Vitesse et agencement urbain

Dernier point, la vitesse favorise la diffusion des activités urbaines et leur concentration. La généralisation de la vitesse ayant facilité les conditions de mobilité des ménages, les territoires se sont progressivement spécialisés au fur et à mesure que les aires urbaines s’étendaient. Le foncier disponible grâce aux nouvelles conditions de mobilité et notamment à l’usage massif de l’automobile, a facilité une urbanisation qui dissocie les fonctions résidentielles, commerciales et industrielles, afin d’assurer le confort et la tranquillité des habitants. Parallèlement, les infrastructures de transports ont permis de renforcer l’accessibilité des aires commerciales, des services urbains et des pôles d’emplois. Cette vision s’appuie sur un usage généralisé de la voiture individuelle, qui doit en principe de compenser l’éloignement géographique des activités par les progrès de la vitesse des transports urbains.

Ainsi se sont formés en périphérie, des territoires mono-fonctionnel dont l’existence ne repose que sur l’aptitude des ménages à se déplacer quotidiennement sur de très longues distances à une vitesse élevée.

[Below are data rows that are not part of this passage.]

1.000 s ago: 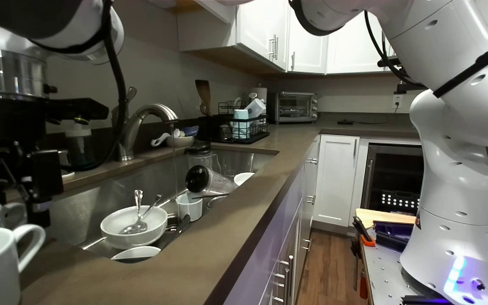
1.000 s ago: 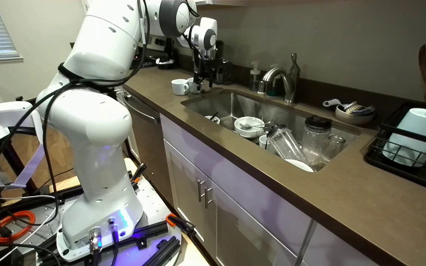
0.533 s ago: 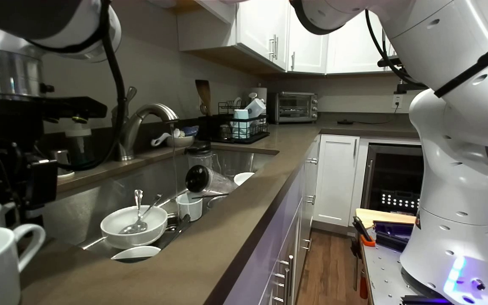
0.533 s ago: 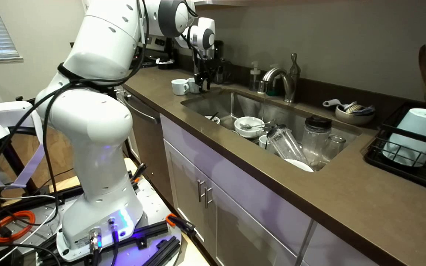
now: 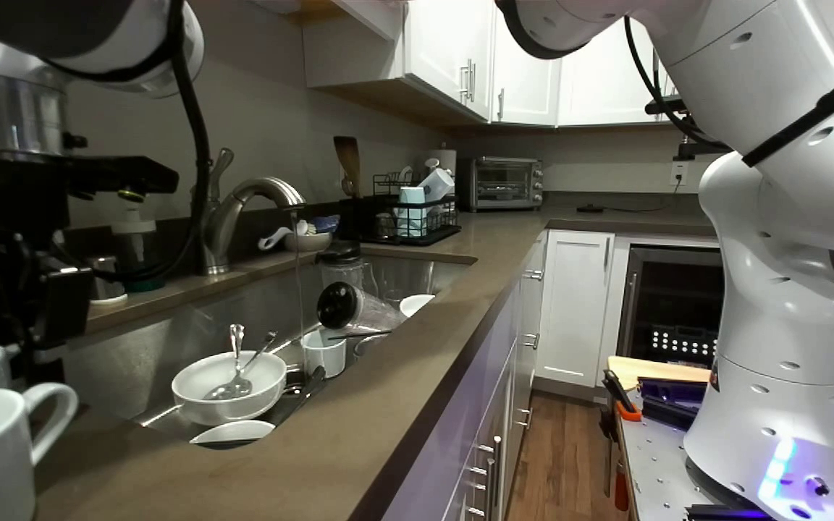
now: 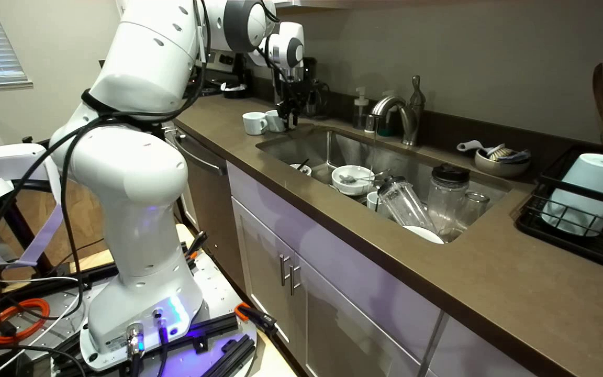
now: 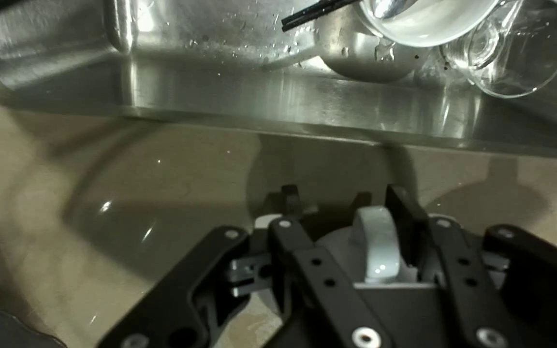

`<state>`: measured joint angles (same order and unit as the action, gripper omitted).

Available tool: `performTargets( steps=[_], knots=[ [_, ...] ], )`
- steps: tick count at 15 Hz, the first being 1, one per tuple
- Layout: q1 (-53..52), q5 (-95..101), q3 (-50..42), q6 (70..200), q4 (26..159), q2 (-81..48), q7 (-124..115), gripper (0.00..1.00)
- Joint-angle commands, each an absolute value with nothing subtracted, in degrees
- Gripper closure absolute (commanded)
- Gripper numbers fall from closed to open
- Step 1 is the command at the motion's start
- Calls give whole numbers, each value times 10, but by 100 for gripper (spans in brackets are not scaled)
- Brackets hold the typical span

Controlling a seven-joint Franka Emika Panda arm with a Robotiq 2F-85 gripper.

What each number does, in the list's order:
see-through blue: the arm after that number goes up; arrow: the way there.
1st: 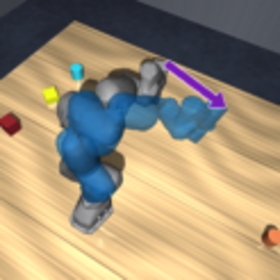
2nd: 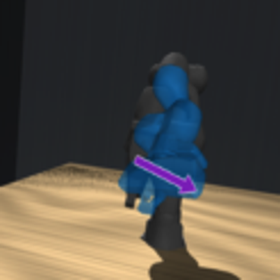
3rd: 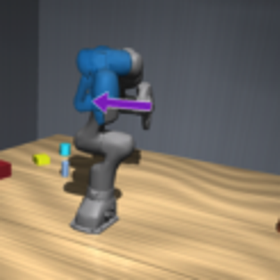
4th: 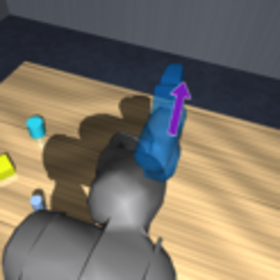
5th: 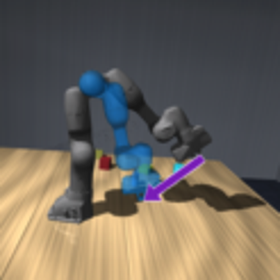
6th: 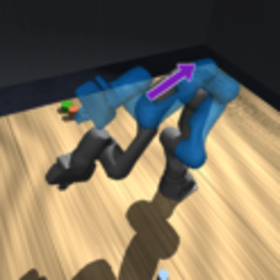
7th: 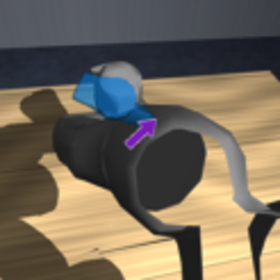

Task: Take the cup on the left of the sink, draw some water from the faucet, then put the cup on the counter on the right

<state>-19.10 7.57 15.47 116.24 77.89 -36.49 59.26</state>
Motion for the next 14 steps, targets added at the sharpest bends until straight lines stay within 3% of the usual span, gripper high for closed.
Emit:
performTargets(
  steps=[1,6,9,10,14],
  knots=[
    [-201,93,151,1142,762,-363,576,22],
    [-202,85,155,1125,754,-363,577,13],
    [-203,80,160,1121,755,-362,581,30],
    [-203,80,161,1121,756,-362,581,44],
    [-205,81,162,1119,758,-362,582,70]
  ],
)
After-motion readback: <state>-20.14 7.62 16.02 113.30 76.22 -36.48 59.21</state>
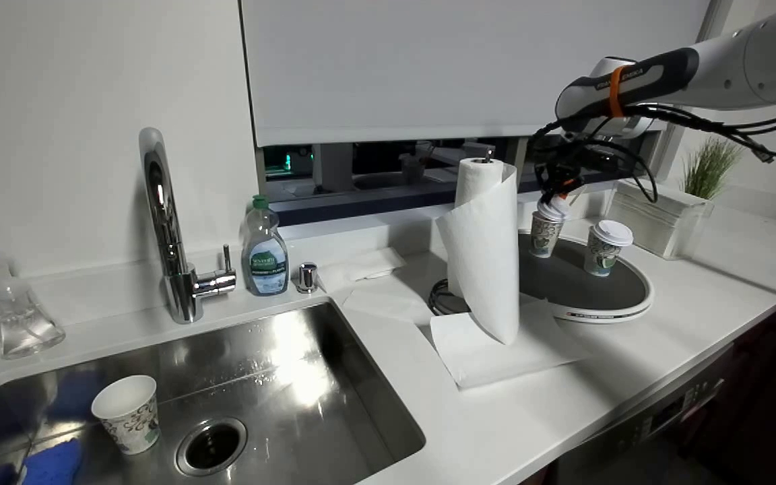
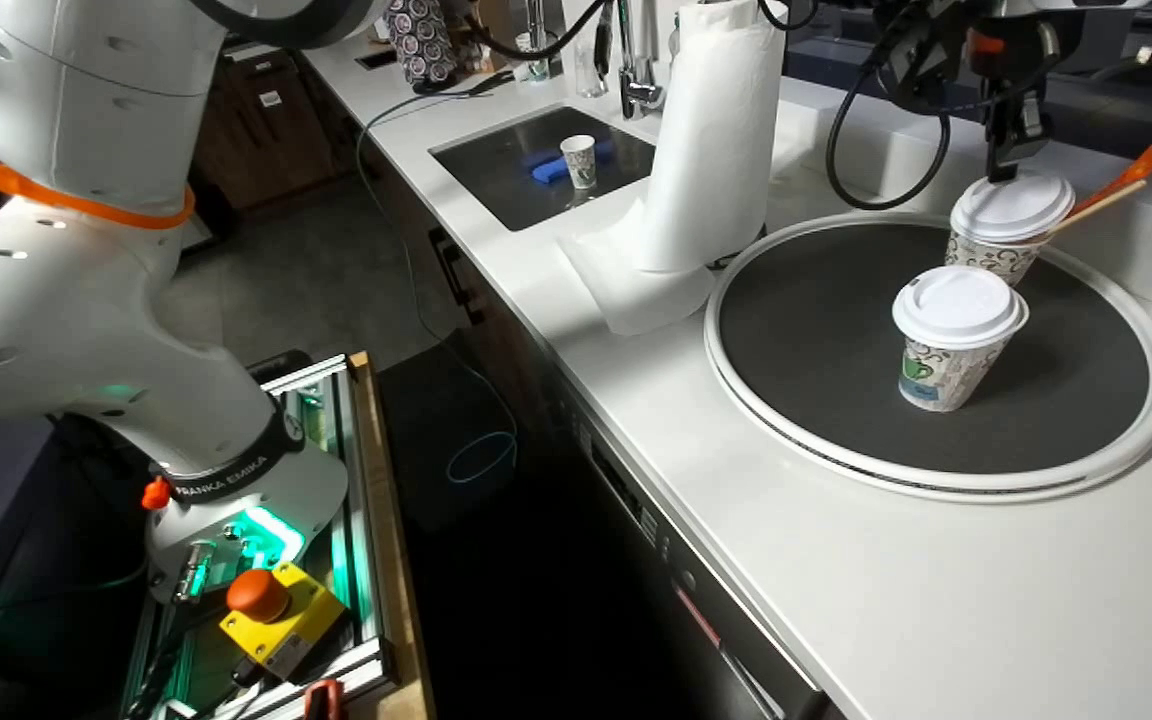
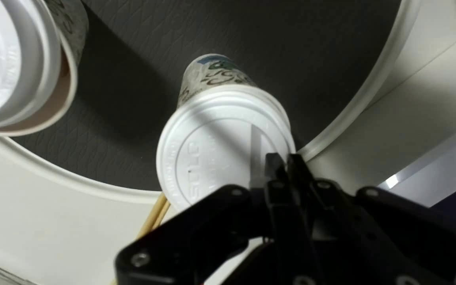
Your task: Pick up the lid white and place it on the cup without a lid
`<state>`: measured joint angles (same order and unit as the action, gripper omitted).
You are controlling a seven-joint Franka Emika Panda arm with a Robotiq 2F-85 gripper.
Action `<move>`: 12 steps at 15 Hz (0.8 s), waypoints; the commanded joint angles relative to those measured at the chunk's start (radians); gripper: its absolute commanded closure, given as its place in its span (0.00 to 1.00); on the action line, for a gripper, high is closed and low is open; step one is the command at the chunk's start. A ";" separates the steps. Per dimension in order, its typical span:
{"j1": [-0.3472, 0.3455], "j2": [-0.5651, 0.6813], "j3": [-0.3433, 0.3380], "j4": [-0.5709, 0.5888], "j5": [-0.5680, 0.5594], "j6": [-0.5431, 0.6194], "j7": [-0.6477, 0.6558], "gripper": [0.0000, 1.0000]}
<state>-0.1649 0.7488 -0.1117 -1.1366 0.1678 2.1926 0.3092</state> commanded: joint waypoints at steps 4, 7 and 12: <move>0.000 0.060 -0.004 0.103 -0.016 -0.033 0.014 0.61; 0.007 0.047 -0.011 0.110 -0.028 -0.036 0.020 0.37; -0.001 -0.045 0.025 0.064 0.021 -0.053 -0.005 0.01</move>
<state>-0.1598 0.7629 -0.1131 -1.0456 0.1559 2.1926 0.3124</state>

Concernant la voirie, la généralisation de la vitesse en ville a entraîné pour des raisons de sécurité, mais surtout pour des raisons de confort des automobilistes, une séparation des flux, ainsi qu’une hiérarchisation du réseau routier. Les véhicules motorisés ont particulièrement été favorisés par les aménagements des dernières décennies, presque toujours au détriment des autres modes : réduction de la taille des trottoirs, traversée obligatoire sur les passages piétons, ronds-points dangereux pour les cyclistes, barrières de trafic infranchissables, etc. Autant d’aménagements dont les conséquences ont été de faire diminuer la pratique de la marche et du vélo en ville. La voirie est devenue l’unique support de la circulation urbaine, alors qu’elle doit en principe être un lieu de vie et d’échanges.

1 Voir Mobilité et Modes de vie dans ce même dossier

2 Extrait de Bieber A. (1995) “Temps de déplacement et structures urbaines” in : Duhem B. et al. (éds.) Villes et transports. Actes du séminaire Tome 2, Plan urbain - Direction de l’architecture et de l’urbanisme. 277-281.